What is expected -> Every line from the one with "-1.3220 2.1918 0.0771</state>" to the one with "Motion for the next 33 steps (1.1", including those two, is to be copied exactly; all other lines of the entries below are left out.

Material for this exercise ->

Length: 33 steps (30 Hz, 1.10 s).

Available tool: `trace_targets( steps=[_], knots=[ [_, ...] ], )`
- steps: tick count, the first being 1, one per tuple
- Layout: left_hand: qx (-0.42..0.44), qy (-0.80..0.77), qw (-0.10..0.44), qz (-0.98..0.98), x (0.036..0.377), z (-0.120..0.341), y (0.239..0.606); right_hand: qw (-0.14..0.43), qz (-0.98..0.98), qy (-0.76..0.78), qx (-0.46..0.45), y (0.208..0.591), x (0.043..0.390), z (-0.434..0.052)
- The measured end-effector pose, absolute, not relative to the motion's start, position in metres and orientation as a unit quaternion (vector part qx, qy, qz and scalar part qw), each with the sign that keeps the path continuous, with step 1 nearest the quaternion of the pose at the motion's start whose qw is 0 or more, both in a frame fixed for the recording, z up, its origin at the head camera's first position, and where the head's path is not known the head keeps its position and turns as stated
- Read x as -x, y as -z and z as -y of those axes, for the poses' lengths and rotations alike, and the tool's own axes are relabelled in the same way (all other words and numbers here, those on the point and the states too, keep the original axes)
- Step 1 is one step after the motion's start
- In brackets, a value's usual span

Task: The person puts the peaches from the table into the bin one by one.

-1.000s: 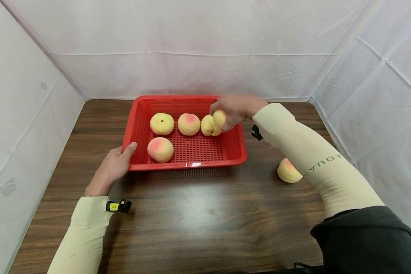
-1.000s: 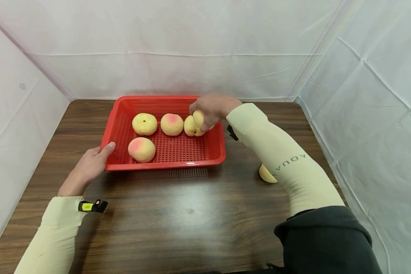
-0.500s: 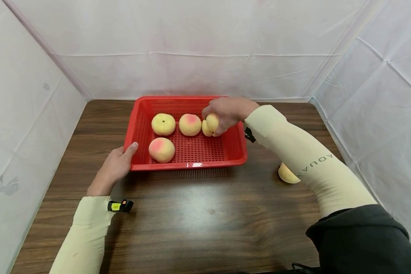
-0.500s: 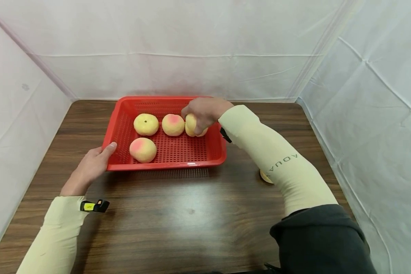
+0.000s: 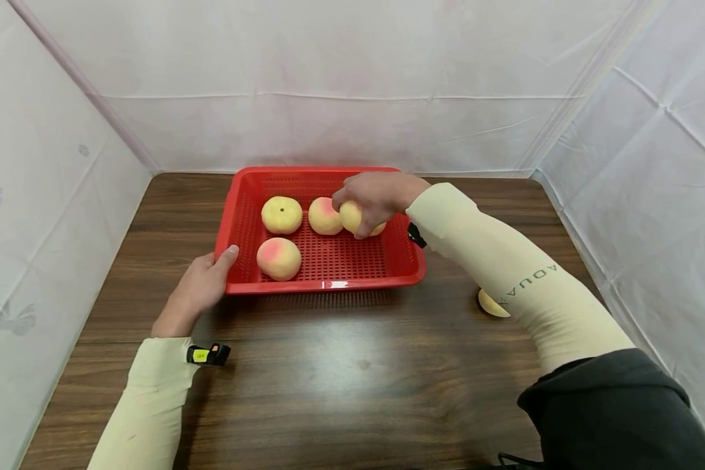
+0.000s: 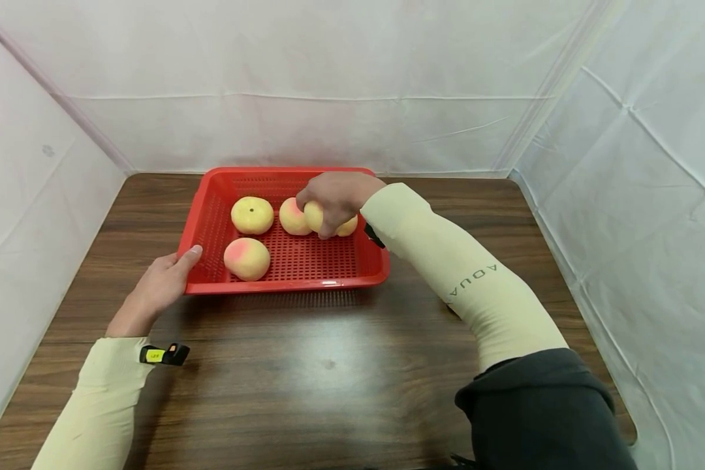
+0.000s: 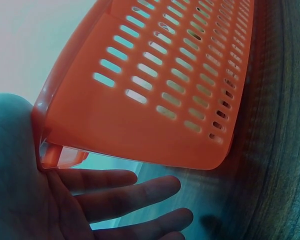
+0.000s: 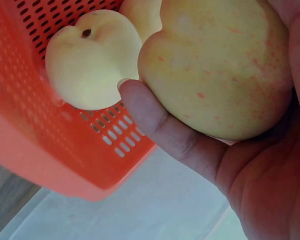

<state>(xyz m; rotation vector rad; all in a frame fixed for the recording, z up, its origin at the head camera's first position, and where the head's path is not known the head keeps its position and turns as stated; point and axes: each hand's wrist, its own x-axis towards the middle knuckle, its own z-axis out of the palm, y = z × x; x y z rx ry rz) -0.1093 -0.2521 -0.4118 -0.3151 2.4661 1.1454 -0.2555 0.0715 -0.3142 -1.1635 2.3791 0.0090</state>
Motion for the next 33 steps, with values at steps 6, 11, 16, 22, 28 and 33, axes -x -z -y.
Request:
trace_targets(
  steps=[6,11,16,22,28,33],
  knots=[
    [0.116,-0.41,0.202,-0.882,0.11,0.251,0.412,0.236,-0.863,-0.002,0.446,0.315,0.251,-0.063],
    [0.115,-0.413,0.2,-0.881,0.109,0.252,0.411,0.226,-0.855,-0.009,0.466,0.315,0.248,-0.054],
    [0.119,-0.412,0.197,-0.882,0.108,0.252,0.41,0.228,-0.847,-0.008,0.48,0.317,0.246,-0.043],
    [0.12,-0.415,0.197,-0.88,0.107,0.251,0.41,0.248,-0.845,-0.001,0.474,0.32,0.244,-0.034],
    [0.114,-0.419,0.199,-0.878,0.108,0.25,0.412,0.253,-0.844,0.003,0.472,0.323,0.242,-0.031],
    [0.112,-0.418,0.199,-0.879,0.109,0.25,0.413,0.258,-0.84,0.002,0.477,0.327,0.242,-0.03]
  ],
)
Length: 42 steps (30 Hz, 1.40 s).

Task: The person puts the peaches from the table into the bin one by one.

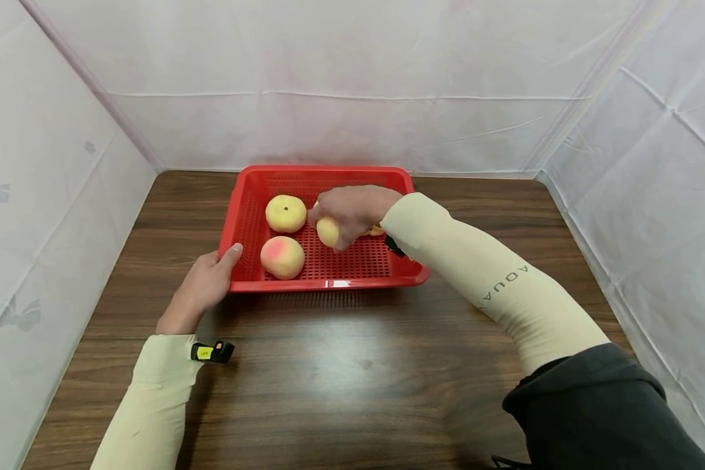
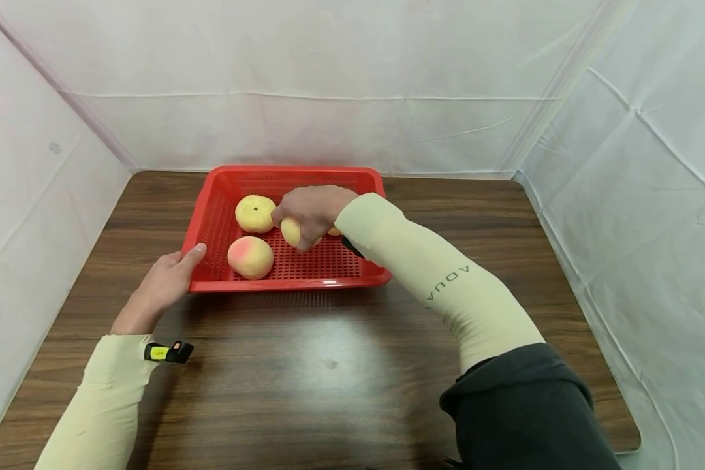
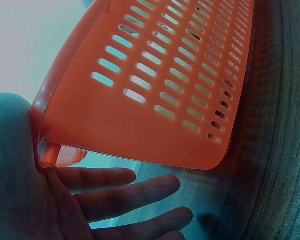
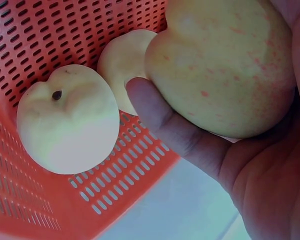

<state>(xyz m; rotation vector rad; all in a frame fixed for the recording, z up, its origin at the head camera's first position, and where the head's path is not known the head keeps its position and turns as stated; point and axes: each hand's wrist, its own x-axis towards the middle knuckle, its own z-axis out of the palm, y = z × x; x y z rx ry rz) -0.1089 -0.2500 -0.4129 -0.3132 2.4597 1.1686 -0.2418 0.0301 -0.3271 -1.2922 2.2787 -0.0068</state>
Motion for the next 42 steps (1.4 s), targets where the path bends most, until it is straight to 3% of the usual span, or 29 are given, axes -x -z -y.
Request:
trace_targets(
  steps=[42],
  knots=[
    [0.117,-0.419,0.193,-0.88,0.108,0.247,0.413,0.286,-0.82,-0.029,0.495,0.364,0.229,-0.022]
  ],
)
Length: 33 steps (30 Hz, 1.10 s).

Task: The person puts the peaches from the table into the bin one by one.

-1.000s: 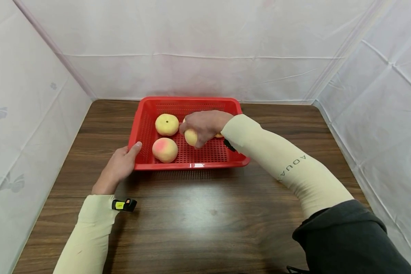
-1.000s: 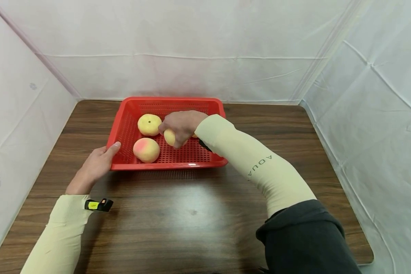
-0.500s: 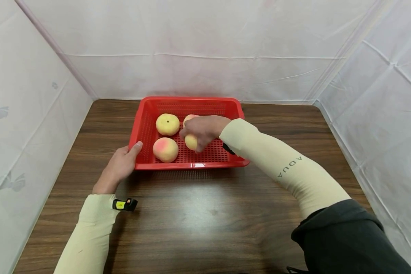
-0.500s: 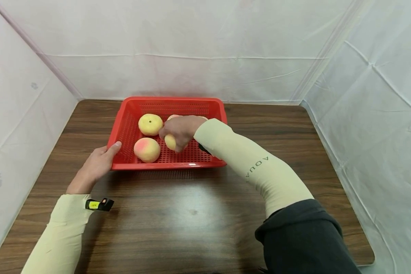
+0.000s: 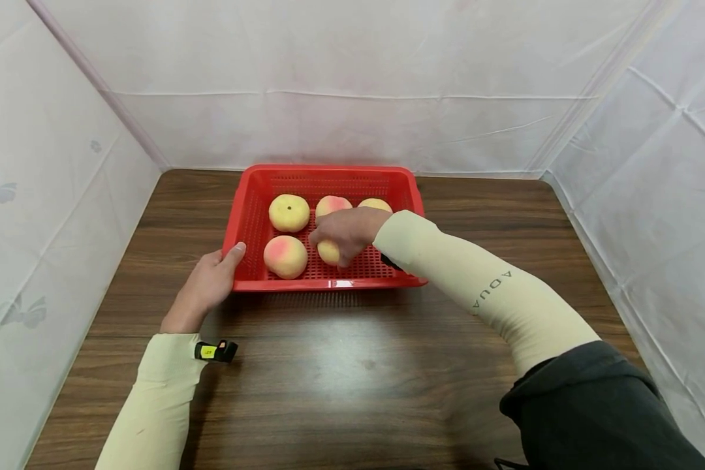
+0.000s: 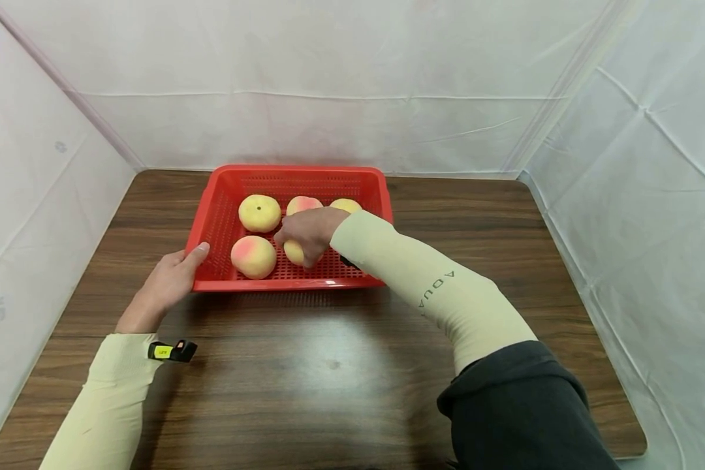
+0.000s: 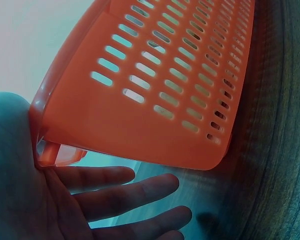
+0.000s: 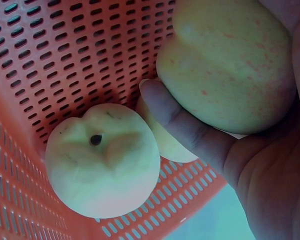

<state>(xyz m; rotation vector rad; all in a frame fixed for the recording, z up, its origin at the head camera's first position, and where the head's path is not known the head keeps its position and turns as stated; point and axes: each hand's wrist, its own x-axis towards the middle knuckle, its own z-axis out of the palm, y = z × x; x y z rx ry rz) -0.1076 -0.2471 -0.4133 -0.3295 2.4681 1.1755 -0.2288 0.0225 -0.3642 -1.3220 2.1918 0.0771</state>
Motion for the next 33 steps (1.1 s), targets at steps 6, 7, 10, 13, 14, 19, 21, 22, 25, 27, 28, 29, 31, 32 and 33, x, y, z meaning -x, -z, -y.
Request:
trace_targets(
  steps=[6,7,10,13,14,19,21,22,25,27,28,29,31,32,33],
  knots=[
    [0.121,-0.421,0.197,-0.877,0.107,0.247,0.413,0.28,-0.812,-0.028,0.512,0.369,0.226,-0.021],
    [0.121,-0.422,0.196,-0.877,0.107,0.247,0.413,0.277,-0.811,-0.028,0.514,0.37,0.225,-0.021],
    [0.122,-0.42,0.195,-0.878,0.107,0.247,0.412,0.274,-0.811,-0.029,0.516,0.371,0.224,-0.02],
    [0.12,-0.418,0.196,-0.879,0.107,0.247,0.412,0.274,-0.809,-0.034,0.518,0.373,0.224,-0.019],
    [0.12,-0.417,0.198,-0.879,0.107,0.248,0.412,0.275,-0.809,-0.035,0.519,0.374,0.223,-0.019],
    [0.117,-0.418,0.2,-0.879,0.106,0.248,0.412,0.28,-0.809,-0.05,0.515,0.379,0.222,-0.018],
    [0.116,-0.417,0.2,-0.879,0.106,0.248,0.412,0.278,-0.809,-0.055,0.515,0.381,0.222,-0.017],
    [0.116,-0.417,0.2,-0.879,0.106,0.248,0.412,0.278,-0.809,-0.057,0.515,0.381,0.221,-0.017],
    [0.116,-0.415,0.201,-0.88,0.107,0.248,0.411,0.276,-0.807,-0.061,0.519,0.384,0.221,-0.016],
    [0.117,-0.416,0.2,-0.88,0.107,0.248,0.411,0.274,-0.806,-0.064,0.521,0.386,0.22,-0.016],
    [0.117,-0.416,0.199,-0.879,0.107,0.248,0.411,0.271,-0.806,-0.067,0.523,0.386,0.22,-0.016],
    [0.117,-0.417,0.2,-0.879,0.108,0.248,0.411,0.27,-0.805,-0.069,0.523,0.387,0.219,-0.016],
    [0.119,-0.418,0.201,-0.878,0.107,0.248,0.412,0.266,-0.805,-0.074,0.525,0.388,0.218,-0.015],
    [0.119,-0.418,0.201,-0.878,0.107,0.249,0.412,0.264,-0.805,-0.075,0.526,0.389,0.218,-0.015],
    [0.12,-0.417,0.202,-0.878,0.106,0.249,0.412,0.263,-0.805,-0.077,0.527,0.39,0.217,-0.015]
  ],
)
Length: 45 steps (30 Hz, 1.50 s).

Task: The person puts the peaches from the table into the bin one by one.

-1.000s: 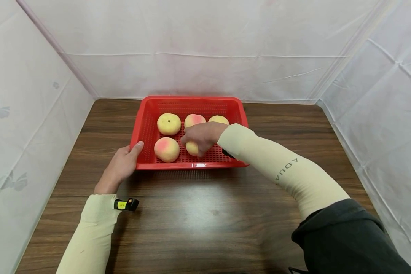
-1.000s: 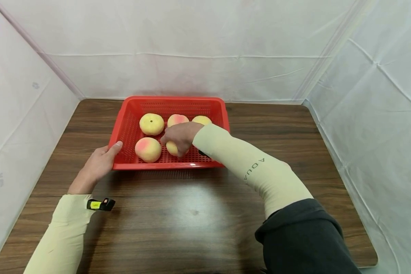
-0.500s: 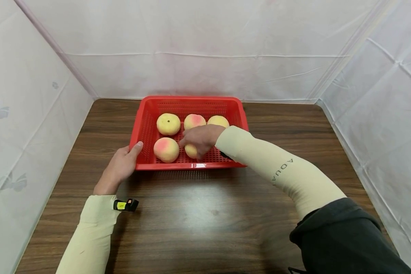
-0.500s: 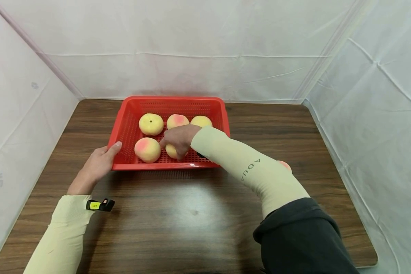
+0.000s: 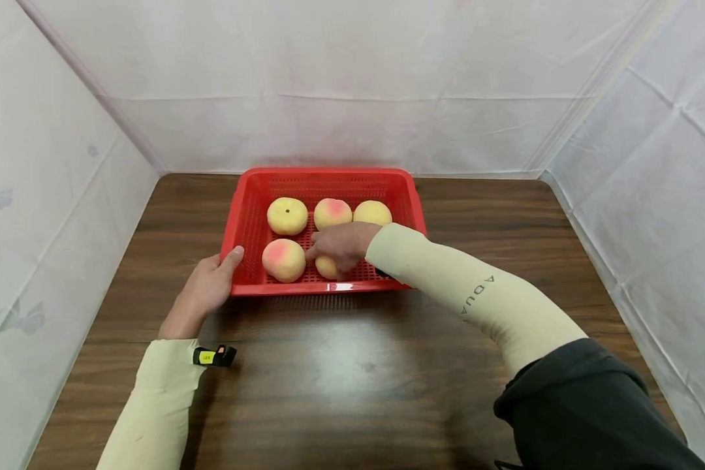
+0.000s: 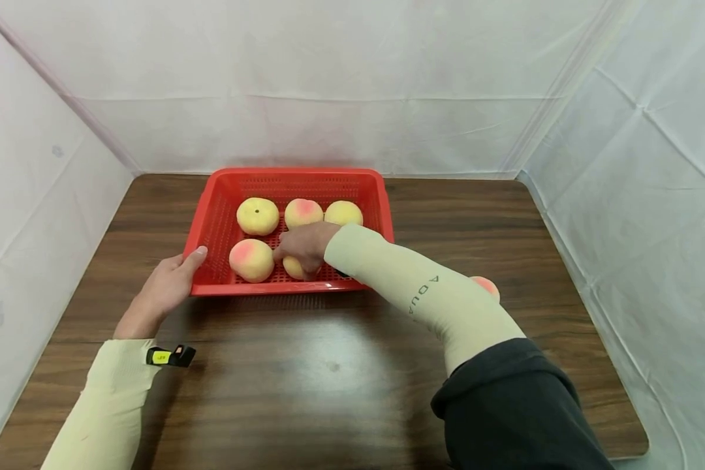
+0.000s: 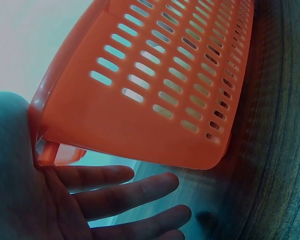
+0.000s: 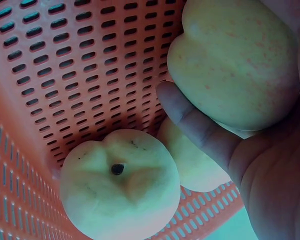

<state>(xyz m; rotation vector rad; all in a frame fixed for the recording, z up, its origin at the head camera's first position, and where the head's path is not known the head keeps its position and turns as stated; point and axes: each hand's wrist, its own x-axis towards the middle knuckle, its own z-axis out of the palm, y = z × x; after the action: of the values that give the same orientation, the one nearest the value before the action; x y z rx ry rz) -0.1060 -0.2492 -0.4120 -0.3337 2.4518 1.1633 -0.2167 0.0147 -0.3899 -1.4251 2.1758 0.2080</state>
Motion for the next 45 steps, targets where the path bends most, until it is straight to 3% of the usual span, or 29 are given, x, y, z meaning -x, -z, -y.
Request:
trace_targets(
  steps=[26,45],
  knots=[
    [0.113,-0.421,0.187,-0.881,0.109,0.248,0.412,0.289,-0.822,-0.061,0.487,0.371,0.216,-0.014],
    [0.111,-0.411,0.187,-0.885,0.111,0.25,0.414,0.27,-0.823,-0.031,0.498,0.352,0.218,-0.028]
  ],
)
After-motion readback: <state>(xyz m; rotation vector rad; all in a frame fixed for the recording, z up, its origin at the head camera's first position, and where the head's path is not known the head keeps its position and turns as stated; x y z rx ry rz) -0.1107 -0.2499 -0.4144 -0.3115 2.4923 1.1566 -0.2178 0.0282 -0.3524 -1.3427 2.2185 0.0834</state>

Task answer ->
<state>(xyz m; rotation vector rad; all in a frame fixed for the recording, z up, its origin at the head camera's first position, and where the head's path is not known the head keeps its position and turns as stated; point and axes: each hand's wrist, its own x-axis towards the middle knuckle, its own z-axis out of the palm, y = z × x; x y z rx ry rz) -0.1076 -0.2471 -0.4133 -0.3295 2.4681 1.1755 -0.2288 0.0225 -0.3642 -1.3220 2.1918 0.0771</state>
Motion for the next 33 steps (1.1 s), targets at steps 6, 7, 10, 13, 14, 19, 21, 22, 25, 27, 28, 29, 31, 32 and 33, x, y, z meaning -x, -z, -y.

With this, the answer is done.